Provided entries:
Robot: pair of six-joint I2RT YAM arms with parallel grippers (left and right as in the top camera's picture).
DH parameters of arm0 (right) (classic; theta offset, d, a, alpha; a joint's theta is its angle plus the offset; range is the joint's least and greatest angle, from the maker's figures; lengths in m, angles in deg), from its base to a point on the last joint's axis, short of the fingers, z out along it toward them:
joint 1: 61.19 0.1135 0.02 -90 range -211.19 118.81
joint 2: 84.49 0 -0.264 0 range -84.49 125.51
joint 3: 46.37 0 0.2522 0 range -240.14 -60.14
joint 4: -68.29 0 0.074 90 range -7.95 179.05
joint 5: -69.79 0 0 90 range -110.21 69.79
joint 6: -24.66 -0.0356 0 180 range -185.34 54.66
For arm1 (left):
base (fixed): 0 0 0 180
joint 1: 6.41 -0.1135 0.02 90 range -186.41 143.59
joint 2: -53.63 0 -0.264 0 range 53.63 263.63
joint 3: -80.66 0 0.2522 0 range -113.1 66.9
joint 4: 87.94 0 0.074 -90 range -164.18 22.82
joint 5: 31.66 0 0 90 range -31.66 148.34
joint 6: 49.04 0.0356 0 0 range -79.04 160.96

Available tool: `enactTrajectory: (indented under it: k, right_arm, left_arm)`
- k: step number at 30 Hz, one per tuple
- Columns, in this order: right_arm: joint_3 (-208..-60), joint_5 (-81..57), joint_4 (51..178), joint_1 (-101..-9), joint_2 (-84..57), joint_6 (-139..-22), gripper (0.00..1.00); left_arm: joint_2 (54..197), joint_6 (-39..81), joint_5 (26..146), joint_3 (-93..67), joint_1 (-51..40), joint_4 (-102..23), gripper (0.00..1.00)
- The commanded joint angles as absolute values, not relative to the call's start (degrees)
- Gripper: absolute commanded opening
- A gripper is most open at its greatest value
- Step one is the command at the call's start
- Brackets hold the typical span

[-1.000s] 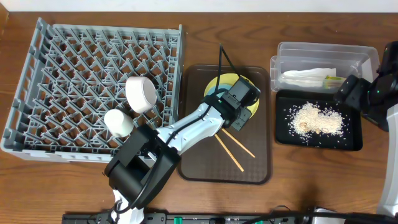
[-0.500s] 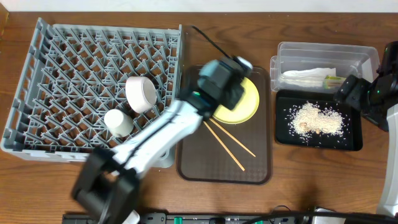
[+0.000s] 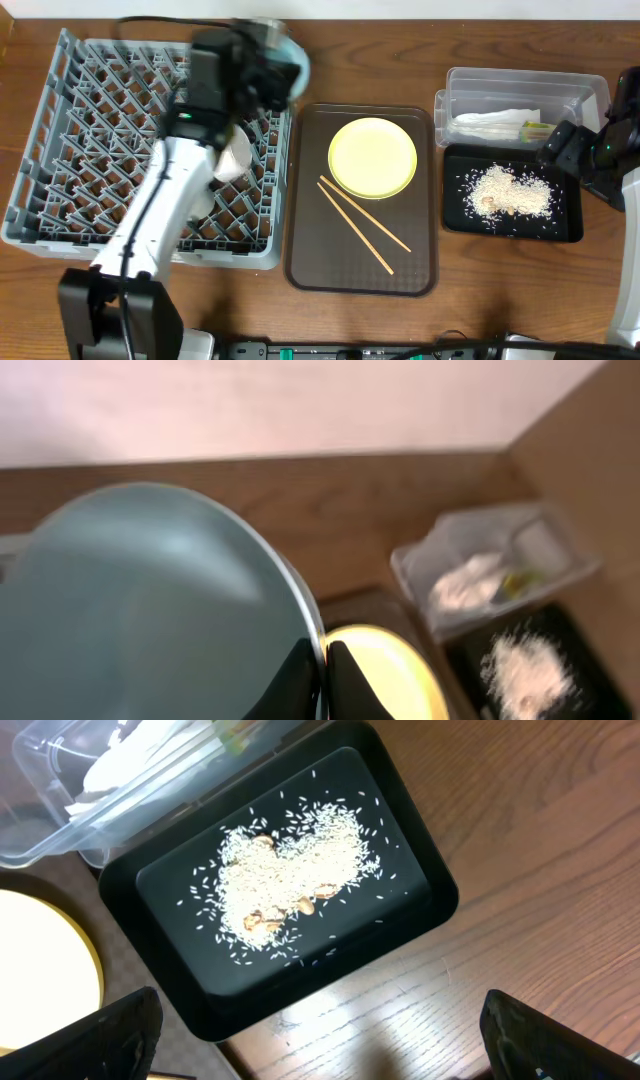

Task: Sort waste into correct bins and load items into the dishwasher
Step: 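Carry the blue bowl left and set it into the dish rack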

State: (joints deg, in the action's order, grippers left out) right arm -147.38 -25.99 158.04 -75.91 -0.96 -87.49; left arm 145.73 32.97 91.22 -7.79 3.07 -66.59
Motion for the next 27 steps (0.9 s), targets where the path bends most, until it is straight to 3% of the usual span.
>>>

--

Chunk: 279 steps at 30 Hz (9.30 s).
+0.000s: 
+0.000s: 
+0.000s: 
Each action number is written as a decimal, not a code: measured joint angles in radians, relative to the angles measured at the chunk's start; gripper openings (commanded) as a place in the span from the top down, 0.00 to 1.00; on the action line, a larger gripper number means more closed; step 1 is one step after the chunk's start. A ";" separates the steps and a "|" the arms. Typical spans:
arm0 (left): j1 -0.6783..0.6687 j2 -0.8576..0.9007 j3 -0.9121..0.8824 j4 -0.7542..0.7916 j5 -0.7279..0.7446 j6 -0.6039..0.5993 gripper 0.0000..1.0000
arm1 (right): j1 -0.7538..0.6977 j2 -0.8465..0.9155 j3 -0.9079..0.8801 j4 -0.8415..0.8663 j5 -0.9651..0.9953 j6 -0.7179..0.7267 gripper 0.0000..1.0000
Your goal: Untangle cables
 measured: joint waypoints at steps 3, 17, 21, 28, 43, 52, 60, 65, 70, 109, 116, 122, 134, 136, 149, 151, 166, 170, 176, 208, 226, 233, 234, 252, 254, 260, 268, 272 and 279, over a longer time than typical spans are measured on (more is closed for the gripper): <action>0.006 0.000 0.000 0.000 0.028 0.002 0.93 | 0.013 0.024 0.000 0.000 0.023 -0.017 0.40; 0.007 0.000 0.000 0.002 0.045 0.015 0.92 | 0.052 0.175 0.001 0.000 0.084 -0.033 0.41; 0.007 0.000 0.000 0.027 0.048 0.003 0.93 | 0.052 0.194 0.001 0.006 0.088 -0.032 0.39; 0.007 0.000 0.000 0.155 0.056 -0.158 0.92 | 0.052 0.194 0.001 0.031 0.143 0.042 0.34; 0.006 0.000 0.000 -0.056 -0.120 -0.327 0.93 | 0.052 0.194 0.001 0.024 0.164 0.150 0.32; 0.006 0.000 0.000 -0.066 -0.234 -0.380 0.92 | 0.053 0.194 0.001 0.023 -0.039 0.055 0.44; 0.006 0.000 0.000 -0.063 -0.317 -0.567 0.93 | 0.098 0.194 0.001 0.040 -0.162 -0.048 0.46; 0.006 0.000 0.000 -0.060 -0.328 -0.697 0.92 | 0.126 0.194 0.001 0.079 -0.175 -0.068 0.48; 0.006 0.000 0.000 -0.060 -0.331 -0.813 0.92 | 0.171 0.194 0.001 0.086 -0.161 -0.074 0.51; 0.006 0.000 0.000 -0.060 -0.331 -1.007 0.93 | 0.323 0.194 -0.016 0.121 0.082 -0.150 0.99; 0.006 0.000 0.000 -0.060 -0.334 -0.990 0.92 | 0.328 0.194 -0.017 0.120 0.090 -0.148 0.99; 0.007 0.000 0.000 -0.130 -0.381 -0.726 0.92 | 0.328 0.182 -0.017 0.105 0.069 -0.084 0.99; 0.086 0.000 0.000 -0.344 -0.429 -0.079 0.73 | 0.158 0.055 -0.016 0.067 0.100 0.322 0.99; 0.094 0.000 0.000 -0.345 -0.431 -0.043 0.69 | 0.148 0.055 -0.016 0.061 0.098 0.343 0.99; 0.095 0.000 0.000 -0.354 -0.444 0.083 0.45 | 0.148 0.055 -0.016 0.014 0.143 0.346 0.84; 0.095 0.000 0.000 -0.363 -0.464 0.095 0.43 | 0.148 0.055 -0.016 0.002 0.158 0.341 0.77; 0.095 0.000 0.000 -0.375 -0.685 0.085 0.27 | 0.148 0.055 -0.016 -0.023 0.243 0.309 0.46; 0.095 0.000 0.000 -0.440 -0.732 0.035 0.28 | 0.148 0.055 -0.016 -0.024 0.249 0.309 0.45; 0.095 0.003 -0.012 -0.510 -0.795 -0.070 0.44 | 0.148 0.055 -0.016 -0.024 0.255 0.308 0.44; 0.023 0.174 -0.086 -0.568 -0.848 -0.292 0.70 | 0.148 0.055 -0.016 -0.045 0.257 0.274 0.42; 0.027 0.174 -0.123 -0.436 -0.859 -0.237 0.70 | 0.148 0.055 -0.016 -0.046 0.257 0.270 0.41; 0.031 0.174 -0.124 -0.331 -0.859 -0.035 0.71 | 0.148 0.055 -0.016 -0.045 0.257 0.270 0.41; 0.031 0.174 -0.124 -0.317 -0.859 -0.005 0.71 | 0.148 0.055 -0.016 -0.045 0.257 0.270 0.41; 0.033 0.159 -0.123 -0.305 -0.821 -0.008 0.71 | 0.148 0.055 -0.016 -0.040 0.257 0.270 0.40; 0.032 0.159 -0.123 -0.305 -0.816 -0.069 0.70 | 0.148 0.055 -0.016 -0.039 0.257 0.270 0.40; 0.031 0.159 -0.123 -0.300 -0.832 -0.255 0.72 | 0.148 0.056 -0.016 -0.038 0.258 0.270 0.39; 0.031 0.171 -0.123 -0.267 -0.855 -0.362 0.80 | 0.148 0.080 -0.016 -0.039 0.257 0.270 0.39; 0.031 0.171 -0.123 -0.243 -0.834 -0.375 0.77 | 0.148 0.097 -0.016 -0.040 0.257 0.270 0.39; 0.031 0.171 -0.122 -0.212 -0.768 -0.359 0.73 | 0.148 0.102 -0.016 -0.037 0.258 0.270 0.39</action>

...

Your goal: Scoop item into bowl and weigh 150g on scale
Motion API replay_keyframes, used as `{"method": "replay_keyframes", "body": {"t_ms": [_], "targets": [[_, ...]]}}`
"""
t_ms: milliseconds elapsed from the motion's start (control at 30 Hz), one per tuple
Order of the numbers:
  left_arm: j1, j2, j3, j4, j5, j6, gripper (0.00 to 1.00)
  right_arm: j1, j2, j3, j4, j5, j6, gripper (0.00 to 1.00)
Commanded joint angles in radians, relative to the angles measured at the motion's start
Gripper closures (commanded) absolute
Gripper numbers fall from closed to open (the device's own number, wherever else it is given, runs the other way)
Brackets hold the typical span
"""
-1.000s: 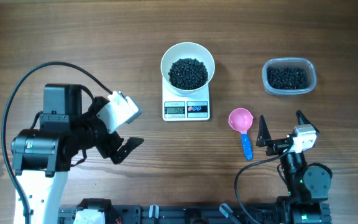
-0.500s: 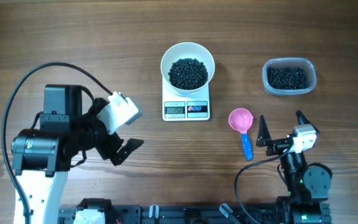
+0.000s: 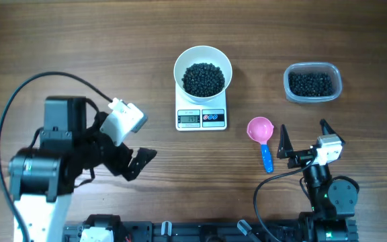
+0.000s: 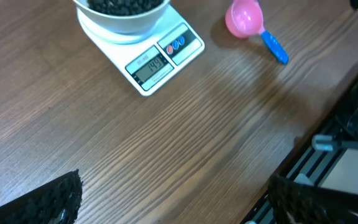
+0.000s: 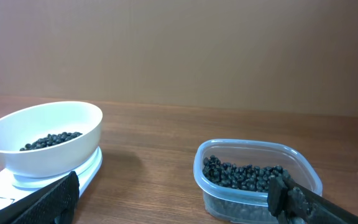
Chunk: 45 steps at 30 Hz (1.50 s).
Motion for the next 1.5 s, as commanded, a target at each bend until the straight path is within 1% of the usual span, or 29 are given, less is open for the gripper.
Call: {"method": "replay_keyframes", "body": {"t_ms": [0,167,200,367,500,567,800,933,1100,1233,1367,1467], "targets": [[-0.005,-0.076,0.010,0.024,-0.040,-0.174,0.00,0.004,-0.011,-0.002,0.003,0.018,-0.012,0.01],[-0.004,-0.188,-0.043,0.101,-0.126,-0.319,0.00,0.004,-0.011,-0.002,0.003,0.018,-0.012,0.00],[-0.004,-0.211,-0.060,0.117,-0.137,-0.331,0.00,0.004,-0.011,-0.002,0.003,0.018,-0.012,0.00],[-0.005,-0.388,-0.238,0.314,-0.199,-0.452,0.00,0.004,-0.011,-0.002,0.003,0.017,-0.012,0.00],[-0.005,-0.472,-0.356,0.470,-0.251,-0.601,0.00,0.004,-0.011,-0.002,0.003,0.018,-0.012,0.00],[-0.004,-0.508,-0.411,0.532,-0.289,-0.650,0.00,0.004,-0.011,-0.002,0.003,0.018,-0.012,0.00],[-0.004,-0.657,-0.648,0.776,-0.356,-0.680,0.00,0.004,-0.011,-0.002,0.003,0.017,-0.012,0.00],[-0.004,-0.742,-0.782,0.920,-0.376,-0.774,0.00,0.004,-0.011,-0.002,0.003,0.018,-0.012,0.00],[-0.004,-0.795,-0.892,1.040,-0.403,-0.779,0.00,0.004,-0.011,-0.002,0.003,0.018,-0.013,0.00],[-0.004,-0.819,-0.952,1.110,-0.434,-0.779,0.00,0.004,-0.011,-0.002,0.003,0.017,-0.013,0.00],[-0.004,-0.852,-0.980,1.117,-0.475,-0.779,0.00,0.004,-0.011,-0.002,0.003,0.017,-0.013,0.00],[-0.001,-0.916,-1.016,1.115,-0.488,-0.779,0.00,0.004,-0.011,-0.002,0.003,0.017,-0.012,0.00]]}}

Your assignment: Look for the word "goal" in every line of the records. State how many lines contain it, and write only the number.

Response to this task: 2